When Collins and his team researched the direct comparison companies, they often found leaders who had “gargantuan personal egos” (39), and who were quick to take the credit for success. On the other hand, Level 5 leaders are often the last ones to claim credit for their company’s success, even suggesting that they simply had “good luck.”
Collins likens these differences in claiming or diverting credit to using a window versus using a mirror. A Level 5 leader looks out the window when things go well, searching for factors outside themselves that led to the company’s success, and in the mirror when things don’t go well in order to understand their own role in the company’s failure.
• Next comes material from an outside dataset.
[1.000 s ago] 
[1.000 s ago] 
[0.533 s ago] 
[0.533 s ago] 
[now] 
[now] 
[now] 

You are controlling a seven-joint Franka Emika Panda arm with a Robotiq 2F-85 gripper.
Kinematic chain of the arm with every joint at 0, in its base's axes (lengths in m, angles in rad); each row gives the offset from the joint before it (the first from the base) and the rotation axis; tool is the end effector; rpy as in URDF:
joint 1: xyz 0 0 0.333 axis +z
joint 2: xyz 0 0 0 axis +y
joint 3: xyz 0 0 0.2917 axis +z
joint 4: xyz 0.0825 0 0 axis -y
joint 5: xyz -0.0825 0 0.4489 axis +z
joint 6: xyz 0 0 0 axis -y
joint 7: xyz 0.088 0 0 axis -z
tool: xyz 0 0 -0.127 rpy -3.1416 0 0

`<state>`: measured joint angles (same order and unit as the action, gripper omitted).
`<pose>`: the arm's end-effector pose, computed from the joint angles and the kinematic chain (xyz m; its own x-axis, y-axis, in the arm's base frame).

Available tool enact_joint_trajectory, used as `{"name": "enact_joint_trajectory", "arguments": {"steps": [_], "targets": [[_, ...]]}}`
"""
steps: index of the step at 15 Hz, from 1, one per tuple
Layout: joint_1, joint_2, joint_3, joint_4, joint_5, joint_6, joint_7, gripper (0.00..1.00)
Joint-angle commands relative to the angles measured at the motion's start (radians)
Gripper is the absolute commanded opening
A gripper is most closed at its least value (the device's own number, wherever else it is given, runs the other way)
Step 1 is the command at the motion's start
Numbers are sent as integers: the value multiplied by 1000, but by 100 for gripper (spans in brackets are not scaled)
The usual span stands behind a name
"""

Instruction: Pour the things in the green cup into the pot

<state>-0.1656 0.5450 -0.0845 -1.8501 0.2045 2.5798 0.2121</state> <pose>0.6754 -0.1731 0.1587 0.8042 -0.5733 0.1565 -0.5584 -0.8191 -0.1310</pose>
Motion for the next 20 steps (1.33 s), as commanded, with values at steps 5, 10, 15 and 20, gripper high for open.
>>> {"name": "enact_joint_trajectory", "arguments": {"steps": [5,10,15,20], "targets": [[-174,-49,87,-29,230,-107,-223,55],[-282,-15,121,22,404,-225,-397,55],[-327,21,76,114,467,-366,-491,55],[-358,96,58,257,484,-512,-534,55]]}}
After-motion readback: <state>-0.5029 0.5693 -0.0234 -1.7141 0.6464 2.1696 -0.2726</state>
Ineffective leaders tend to do just the opposite, blaming outside factors for failures and claiming credit by looking in the mirror when things go well.
Collins suggests that Level 5 leaders are actually all around us, but that there is no prescribed formula for becoming one. Becoming a Level 5 leader is “something worthy to aspire toward” (38), but outlining a step-by-step process would package the concept in a disingenuous manner. The Level 5 leaders Collins cites, such as Darwin Smith, didn’t follow a formula; they simply acted according to their own convictions and beliefs, which their individual personalities and temperaments influenced.
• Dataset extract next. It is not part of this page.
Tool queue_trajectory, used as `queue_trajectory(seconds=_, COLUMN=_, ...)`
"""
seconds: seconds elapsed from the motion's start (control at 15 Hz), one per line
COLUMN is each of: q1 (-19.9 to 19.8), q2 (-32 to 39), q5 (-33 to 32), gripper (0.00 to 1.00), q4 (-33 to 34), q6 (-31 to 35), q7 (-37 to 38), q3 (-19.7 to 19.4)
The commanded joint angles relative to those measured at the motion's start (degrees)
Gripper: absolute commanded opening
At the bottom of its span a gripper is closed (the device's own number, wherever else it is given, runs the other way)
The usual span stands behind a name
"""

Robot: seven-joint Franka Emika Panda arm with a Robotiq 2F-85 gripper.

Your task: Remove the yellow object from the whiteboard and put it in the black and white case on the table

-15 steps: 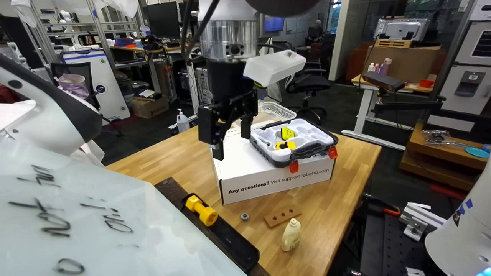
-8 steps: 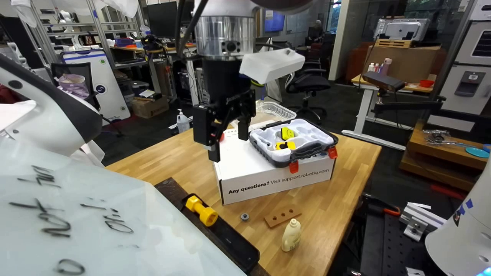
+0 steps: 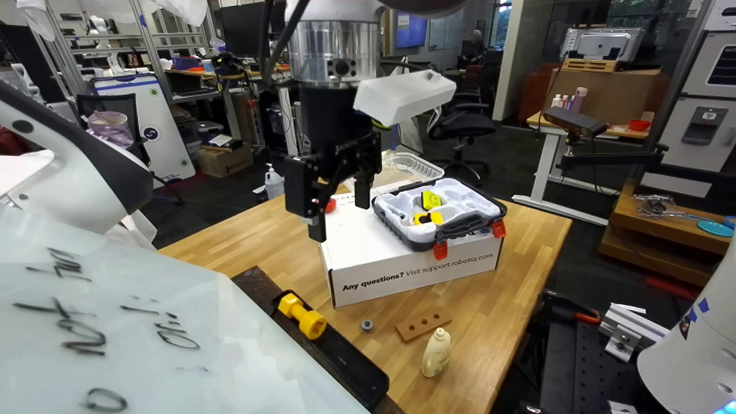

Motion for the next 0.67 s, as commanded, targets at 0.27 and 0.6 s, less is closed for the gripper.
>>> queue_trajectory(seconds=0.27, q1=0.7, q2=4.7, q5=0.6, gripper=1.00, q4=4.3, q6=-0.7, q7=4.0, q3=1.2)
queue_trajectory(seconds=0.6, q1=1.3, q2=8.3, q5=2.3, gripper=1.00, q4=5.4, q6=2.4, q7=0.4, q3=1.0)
In this chapter, Collins begins to develop two of his major themes: the power of people and guiding principles as universal truths. By emphasizing the importance of having a Level 5 leader at the helm of a good-to-great company, Collins illustrates how individuals who are in key leadership positions (i.e., CEO) can make a lasting, significant contribution to the growth of a company. Additionally, Collins addresses a potential misconception that readers may have about the kind of leader necessary to revolutionize a company. As Collins and his team found negative correlations between celebrity CEOs and company performance, the data corroborates the value of having a Level 5 leader at the helm.
This concept of Level 5 leadership is a principle, but the overwhelming strength of the research indicates a more universal truth—that “great” companies feature Level 5 leaders, who are humble rather than ostentatious by nature. As Collins writes in the final paragraphs of the chapter, “like all basic truths about what is true in human beings, when we catch a glimpse of that truth, we know that our own lives and all that we touch will be better for the effort” (38). By equating the efficacy of Level 5 leaders to “basic truth” about humanity, Collins is implying that the evidence from his research should speak for itself.
In terms of specific terminology, Collins establishes a precedent with “Level 5” leadership that is not consistent with the rest of the terms he selects to represent key concepts. In later chapters, as he uses terms such as the “Hedgehog Concept,” the “Stockdale Paradox,” and the “Doom Loop,” Collins attempts to communicate an idea by grounding it in a central image or person. Here, however, the term “Level 5” is conventional and hierarchical, which does not contradict the rest of his terminology, but does represent a clear difference. The term’s implied hierarchical nature captures the central paradox of the idea itself—namely, that what makes a leader great is behaving as though they aren’t great.